Enfin, nous demandons au gouvernement français d’annoncer comment il met en application la décision du Conseil des affaires étrangères de l’Union européenne de 2013, qui annonçait la décision des Etats membres « de suspendre les licences d’exportation vers l’Egypte de tous les équipements qui pourraient être utilisés à des fins de répression interne, de réévaluer les licences d’exportation des équipements couverts par la position commune 2008/944/PESC et de réexaminer l’assistance qu’ils apportent à l’Egypte dans le domaine de la sécurité. »
Alors que la France a signé d’importants contrats d’armement avec l’Egypte ces dernières années, nous vous exhortons à assurer toute la transparence sur les accords commerciaux conclus, les matériels livrés et les garanties fournies par les autorités égyptiennes que ces équipements et matériels ne serviront pas à la répression interne ou à des crimes relevant du droit international humanitaire.
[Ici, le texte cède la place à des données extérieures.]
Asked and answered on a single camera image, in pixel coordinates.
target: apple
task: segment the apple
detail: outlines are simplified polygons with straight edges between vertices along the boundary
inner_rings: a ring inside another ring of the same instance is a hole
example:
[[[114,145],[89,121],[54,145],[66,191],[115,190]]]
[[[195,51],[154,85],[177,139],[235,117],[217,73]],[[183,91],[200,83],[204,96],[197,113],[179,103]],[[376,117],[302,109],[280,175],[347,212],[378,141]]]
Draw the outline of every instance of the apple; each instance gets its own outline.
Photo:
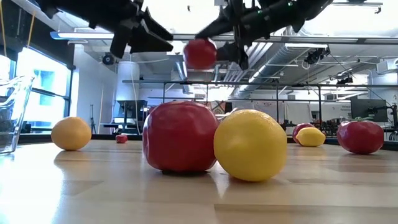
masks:
[[[125,134],[118,134],[116,136],[116,143],[125,143],[127,141],[127,136]]]
[[[150,166],[172,172],[213,167],[218,120],[205,105],[172,101],[157,106],[142,130],[142,152]]]
[[[299,131],[301,130],[301,129],[303,129],[303,128],[309,128],[309,127],[311,127],[311,128],[314,128],[314,125],[312,125],[312,124],[310,124],[310,123],[302,123],[302,124],[298,124],[296,127],[294,127],[294,130],[293,130],[293,140],[297,143],[297,144],[300,144],[300,141],[299,140],[297,140],[297,138],[296,138],[296,135],[299,133]]]
[[[217,48],[208,39],[190,40],[184,47],[185,63],[194,69],[208,69],[217,61]]]
[[[354,154],[370,154],[384,144],[384,131],[373,121],[350,121],[342,123],[337,129],[340,146]]]

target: window
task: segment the window
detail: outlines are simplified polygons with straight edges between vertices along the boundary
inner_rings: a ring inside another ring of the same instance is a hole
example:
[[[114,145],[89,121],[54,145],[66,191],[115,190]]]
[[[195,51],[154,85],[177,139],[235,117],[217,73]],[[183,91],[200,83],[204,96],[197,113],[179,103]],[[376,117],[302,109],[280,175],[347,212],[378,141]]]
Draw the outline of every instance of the window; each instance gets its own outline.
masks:
[[[24,116],[33,131],[50,129],[68,116],[71,71],[66,66],[24,48],[18,55],[16,68],[17,76],[35,77]]]
[[[15,61],[0,55],[0,80],[10,80],[14,77]],[[3,102],[12,91],[2,88],[0,91],[0,100]]]
[[[26,106],[24,121],[33,128],[52,128],[64,117],[65,100],[32,92]]]
[[[61,63],[34,50],[24,48],[18,54],[16,75],[34,76],[33,88],[49,91],[61,96],[68,94],[67,87],[70,81],[70,70]]]

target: glass pitcher
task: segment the glass pitcher
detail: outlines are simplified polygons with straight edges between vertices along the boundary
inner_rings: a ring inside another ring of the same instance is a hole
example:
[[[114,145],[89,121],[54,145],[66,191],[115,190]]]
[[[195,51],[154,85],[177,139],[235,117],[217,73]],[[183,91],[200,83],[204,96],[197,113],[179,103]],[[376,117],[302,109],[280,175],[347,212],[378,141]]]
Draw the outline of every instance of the glass pitcher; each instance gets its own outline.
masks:
[[[0,156],[15,151],[34,77],[0,80]]]

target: robotic arm
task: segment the robotic arm
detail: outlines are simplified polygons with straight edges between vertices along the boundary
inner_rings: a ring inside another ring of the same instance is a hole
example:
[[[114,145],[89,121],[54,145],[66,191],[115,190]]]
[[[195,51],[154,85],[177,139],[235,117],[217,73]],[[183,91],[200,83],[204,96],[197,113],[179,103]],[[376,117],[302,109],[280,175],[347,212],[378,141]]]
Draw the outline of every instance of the robotic arm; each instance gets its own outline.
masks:
[[[269,39],[270,34],[286,26],[298,32],[304,22],[315,18],[333,0],[258,0],[261,9],[245,8],[243,0],[228,0],[216,20],[200,31],[196,38],[211,38],[233,31],[234,42],[218,49],[217,60],[236,62],[248,69],[248,56],[243,47],[251,46],[259,38]]]
[[[111,53],[122,58],[126,44],[134,52],[169,52],[173,35],[142,11],[144,0],[36,0],[40,9],[50,19],[63,11],[112,33]]]
[[[333,0],[257,0],[261,5],[246,8],[243,0],[228,0],[225,8],[211,24],[195,38],[206,39],[233,32],[234,42],[226,43],[217,51],[218,60],[236,62],[245,70],[248,56],[244,46],[251,46],[259,38],[269,39],[270,34],[286,26],[298,32],[305,21],[315,18]],[[347,0],[365,2],[366,0]],[[52,18],[59,11],[68,12],[89,22],[94,29],[101,26],[114,33],[111,53],[121,58],[126,44],[134,52],[169,52],[173,46],[168,41],[173,35],[142,11],[144,0],[36,0],[41,10]]]

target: yellow lemon
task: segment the yellow lemon
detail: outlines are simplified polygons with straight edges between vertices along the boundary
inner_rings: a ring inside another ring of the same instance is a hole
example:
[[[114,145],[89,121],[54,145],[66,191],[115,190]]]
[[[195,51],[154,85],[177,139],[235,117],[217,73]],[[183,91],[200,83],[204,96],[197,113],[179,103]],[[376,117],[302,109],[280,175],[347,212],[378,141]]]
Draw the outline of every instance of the yellow lemon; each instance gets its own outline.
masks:
[[[278,174],[287,158],[287,136],[271,116],[241,110],[226,117],[214,137],[215,156],[235,178],[264,181]]]
[[[296,139],[302,146],[318,147],[325,142],[326,136],[318,128],[309,127],[301,129]]]

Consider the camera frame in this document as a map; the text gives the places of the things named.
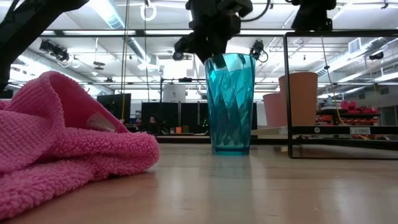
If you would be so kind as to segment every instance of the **metal frame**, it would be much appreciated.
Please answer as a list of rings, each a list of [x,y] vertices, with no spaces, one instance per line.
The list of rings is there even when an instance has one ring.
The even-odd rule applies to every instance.
[[[287,145],[288,155],[291,159],[379,159],[379,158],[347,158],[347,157],[302,157],[293,155],[293,145],[295,144],[313,144],[314,139],[301,139],[296,141],[293,139],[294,134],[349,134],[349,126],[293,126],[292,125],[292,108],[290,100],[290,72],[289,72],[289,51],[287,39],[290,37],[397,37],[398,30],[352,30],[352,31],[331,31],[331,32],[288,32],[283,36],[284,60],[285,60],[285,77],[286,77],[286,105],[287,105]],[[369,126],[373,134],[398,134],[398,126]],[[330,144],[330,141],[315,139],[318,144]],[[366,141],[372,146],[385,146],[389,143],[385,141]],[[358,147],[358,140],[344,141],[340,146]]]

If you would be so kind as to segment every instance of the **black monitor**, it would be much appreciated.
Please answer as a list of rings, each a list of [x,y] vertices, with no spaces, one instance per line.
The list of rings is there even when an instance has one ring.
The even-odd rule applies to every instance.
[[[97,96],[97,101],[101,103],[113,116],[117,119],[123,119],[127,121],[130,120],[130,107],[131,107],[131,94],[124,94],[124,112],[123,111],[123,94],[117,95],[104,95]]]

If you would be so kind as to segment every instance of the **black metal rack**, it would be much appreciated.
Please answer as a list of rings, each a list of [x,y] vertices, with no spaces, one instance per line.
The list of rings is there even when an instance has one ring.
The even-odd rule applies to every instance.
[[[293,155],[294,145],[302,144],[331,144],[330,139],[294,139],[293,135],[303,134],[398,134],[398,126],[293,126],[292,125],[292,108],[290,102],[290,72],[289,72],[289,50],[287,39],[290,37],[397,37],[398,30],[355,30],[355,31],[331,31],[331,32],[288,32],[283,37],[284,45],[284,61],[286,76],[286,105],[287,105],[287,145],[288,155],[291,159],[352,159],[352,157],[307,157]],[[389,146],[388,141],[370,141],[370,140],[336,140],[333,145],[360,147],[358,142],[365,142],[375,148],[380,146]],[[396,150],[393,147],[386,147],[388,150]],[[372,157],[355,158],[355,159],[379,159]]]

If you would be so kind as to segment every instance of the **pink towel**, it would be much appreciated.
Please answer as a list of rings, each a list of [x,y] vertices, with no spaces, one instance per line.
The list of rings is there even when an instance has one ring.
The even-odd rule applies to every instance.
[[[153,136],[129,133],[77,82],[46,72],[0,101],[0,220],[158,159]]]

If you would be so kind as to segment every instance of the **ceiling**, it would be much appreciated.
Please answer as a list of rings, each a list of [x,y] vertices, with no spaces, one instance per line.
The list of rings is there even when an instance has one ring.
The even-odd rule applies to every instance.
[[[91,0],[91,3],[82,8],[63,13],[56,21],[54,21],[48,30],[90,30],[90,29],[109,29],[109,25],[94,10],[90,4],[93,2],[101,2],[104,0]],[[0,0],[0,21],[3,19],[11,1]],[[254,17],[261,13],[265,7],[265,0],[254,0],[254,10],[247,18]],[[126,3],[124,0],[114,0],[116,11],[120,18],[126,19]],[[185,1],[181,0],[152,0],[152,4],[156,5],[157,14],[151,21],[144,21],[141,17],[141,4],[143,1],[130,1],[129,6],[129,26],[128,29],[188,29],[190,21],[189,12],[185,10]],[[274,0],[274,7],[270,9],[262,18],[254,22],[242,23],[242,29],[289,29],[297,7],[287,4],[284,0]],[[338,0],[338,7],[328,12],[329,17],[333,18],[333,27],[339,29],[396,29],[398,28],[398,0],[389,0],[389,7],[381,9],[383,0],[357,0],[350,1]],[[147,9],[147,17],[152,14],[152,9]],[[113,78],[114,81],[120,81],[122,74],[123,59],[123,40],[119,37],[100,37],[98,39],[98,47],[96,49],[96,38],[93,37],[39,37],[27,50],[35,52],[41,56],[40,60],[50,60],[57,63],[50,55],[42,55],[39,50],[40,43],[43,39],[58,44],[68,49],[71,58],[76,57],[80,62],[74,61],[63,63],[66,69],[73,73],[77,73],[88,80],[103,82],[107,77]],[[174,43],[179,37],[135,37],[137,43],[143,48],[144,52],[158,57],[157,64],[168,68],[188,69],[186,76],[189,77],[205,77],[203,65],[198,66],[197,72],[193,71],[193,60],[183,63],[173,63],[169,58],[174,49]],[[348,49],[348,43],[355,38],[324,38],[325,55],[327,59],[331,59]],[[227,52],[249,53],[249,48],[255,40],[262,40],[266,47],[269,59],[266,63],[257,62],[256,81],[257,82],[277,82],[277,78],[284,74],[284,58],[281,37],[234,37],[228,43]],[[289,65],[290,71],[313,71],[324,64],[324,54],[322,49],[321,38],[291,38],[289,43]],[[161,73],[150,70],[147,74],[145,69],[140,69],[142,63],[135,56],[134,52],[128,47],[126,56],[126,75],[129,82],[145,82],[148,75],[150,82],[160,80]],[[94,61],[103,62],[106,65],[104,70],[95,70]],[[352,75],[358,70],[359,64],[364,63],[357,60],[356,67],[347,65],[335,73],[344,73],[345,76]],[[258,86],[257,90],[274,90],[275,86]],[[110,87],[117,90],[119,86]],[[128,86],[131,89],[147,88],[146,86]]]
Ces demandes ne sont pas seulement un gage de fidélité aux valeurs universelles, elles constituent une condition sine qua non de la stabilité de l’Egypte. L’arrêt des poursuites contre la société civile, la libération des prisonniers d’opinion détenus arbitrairement et la réforme des services de sécurité sont des conditions indispensables à l’amélioration de la situation sécuritaire, économique et sociale de l’Egypte. Celle-ci est aujourd’hui pire que jamais, avec la menace de groupes armés, qui font des victimes par centaines chaque année.
Mais rien ne peut justifier qu’au prétexte de la lutte antiterroriste, les défenseurs des droits humains et la société civile dans son ensemble fassent l’objet d’une tentative d’anéantissement pure et simple. La France porterait une lourde responsabilité en s’abstenant d’interpeller son interlocuteur égyptien sur ces points. Outre la menace directe et immédiate qu’elle fait peser sur la vie de milliers de personnes, la poursuite de la politique menée par le président Abdel Fattah Al-Sissi, en effet, risque d’entraîner l’Egypte dans un chaos bien plus grand que l’instabilité qui a suivi le soulèvement révolutionnaire de janvier 2011.
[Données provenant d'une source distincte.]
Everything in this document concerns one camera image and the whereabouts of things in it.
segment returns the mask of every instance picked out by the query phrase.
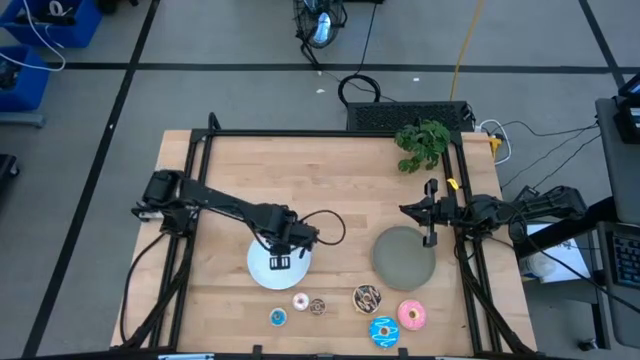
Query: blue donut
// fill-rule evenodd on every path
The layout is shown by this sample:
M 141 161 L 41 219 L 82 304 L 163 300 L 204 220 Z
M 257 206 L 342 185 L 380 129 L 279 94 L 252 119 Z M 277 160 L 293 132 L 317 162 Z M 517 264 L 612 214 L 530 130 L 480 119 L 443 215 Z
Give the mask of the blue donut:
M 371 322 L 369 336 L 376 346 L 383 349 L 392 347 L 398 342 L 400 332 L 395 320 L 388 316 L 380 316 Z
M 282 326 L 287 322 L 287 313 L 282 308 L 275 308 L 271 310 L 269 319 L 271 320 L 271 325 Z

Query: donut
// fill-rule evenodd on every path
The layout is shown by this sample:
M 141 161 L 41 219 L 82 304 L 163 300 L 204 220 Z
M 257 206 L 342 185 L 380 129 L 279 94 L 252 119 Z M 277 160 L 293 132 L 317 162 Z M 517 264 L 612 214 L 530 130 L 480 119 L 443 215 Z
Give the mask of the donut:
M 297 293 L 293 296 L 293 308 L 298 311 L 305 311 L 309 307 L 309 296 L 305 293 Z
M 313 299 L 309 304 L 309 310 L 313 315 L 322 315 L 327 311 L 327 305 L 322 299 Z
M 353 291 L 353 305 L 356 310 L 365 313 L 373 314 L 378 311 L 382 297 L 380 291 L 373 285 L 360 285 Z
M 273 326 L 282 326 L 287 322 L 287 312 L 282 308 L 275 308 L 271 310 L 269 320 L 271 320 L 271 325 Z
M 407 330 L 420 330 L 427 323 L 427 313 L 416 300 L 405 300 L 398 306 L 398 320 Z
M 376 346 L 383 349 L 392 347 L 398 342 L 400 331 L 398 324 L 389 316 L 380 316 L 371 322 L 369 336 Z

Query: gray plate
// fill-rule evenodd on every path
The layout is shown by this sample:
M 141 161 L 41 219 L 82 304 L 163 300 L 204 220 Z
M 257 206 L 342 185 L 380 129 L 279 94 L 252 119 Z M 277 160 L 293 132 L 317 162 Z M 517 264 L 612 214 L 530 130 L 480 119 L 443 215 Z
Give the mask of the gray plate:
M 373 268 L 389 287 L 412 291 L 429 281 L 436 269 L 433 248 L 422 246 L 422 234 L 408 226 L 385 230 L 373 246 Z

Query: pink donut
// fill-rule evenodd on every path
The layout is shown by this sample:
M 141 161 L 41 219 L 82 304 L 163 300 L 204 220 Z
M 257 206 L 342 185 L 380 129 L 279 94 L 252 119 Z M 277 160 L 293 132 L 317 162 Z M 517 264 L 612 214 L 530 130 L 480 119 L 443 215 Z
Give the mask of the pink donut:
M 398 320 L 408 330 L 420 330 L 427 323 L 427 313 L 416 300 L 405 300 L 398 306 Z

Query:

Elle constitue également un risque pour la France de se rendre complice de graves violations du droit international, s’il venait à être prouvé que des armes françaises sont utilisées dans des attaques contre des civils.
Veuillez recevoir, Monsieur le président de la République, l’expression de notre respectueuse considération.
Karim Lahidji, président de la Fédération Internationale des droits de l’homme ; Geneviève Garrigos, présidente d’Amnesty International France ; Françoise Dumont, présidente de la Ligue des droits de l’homme (LDH) ; Michel Tubiana, président du Réseau euro-méditerranéen des droits humains (EuroMed Droits) ; Bénédicte Jeannerod, directrice France de Human Rights Watch ; Tony Fortin, président de l’Observatoire des armements.